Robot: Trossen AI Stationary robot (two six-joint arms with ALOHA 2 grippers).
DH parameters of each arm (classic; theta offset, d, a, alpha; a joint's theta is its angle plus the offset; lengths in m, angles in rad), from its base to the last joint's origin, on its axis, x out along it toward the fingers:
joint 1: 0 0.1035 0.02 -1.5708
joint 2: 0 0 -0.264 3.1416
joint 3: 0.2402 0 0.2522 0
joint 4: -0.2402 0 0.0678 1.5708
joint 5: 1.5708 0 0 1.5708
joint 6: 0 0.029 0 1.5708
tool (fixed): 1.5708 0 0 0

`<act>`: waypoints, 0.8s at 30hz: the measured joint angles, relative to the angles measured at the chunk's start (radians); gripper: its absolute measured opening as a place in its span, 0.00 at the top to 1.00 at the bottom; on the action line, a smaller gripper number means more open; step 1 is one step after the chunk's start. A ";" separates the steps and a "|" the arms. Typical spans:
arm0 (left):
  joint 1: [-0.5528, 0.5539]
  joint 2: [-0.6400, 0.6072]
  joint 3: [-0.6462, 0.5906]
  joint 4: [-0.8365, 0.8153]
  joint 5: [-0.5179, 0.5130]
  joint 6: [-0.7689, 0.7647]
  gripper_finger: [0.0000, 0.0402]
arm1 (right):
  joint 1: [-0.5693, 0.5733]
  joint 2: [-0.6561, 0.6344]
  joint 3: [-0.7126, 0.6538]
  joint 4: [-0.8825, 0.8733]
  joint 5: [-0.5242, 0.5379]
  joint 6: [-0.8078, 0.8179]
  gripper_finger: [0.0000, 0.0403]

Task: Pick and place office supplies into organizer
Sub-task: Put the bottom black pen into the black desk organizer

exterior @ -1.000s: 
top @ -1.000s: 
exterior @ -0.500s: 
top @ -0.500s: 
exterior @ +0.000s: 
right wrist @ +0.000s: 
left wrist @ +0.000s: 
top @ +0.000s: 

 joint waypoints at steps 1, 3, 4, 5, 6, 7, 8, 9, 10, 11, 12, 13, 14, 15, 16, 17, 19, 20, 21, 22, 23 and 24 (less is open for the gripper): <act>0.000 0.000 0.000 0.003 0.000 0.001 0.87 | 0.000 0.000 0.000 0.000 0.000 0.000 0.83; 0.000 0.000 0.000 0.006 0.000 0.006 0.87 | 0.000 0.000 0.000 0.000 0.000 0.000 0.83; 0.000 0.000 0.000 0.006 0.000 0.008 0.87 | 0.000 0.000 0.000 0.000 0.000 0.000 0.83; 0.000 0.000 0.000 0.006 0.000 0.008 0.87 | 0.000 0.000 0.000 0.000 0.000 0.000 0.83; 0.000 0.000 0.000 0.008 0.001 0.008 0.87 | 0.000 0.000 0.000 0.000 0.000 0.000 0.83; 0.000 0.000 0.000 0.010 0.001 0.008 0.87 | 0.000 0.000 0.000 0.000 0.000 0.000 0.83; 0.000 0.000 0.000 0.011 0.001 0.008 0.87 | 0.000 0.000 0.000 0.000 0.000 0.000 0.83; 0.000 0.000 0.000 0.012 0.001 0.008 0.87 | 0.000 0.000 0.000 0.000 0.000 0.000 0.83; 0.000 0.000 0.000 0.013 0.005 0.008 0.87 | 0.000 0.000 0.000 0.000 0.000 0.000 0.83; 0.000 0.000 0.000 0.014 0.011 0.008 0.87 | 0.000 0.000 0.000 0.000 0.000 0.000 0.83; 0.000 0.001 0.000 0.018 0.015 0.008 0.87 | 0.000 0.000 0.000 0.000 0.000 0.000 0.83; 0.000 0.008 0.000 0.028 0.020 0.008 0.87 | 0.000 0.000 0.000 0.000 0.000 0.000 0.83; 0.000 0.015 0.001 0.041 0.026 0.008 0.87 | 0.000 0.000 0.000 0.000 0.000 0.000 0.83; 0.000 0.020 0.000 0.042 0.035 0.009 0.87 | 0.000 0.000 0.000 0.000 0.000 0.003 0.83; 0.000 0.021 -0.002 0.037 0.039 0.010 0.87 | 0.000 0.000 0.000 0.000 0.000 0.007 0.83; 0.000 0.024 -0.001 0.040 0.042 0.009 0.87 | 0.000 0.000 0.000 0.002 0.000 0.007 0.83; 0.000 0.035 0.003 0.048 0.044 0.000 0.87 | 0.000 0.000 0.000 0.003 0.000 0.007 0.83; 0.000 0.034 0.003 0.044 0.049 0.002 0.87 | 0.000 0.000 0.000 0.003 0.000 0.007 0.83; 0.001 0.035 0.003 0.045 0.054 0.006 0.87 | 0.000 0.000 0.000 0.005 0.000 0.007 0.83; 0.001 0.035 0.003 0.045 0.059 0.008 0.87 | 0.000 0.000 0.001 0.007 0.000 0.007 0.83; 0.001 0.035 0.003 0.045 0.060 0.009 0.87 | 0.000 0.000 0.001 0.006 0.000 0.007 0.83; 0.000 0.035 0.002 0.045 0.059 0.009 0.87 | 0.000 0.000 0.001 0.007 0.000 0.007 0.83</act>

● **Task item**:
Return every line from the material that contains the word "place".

● **Result**:
`<act>`: waypoints, 0.8s at 30hz: the measured joint angles, relative to the angles measured at the chunk's start (radians); gripper: its absolute measured opening as a place in its span, 0.00 at the top to 1.00 at the bottom; on the action line, a smaller gripper number means more open; step 1 is one step after the chunk's start. A ";" separates the steps and a "|" the arms. Typical spans:
Task: Pick and place office supplies into organizer

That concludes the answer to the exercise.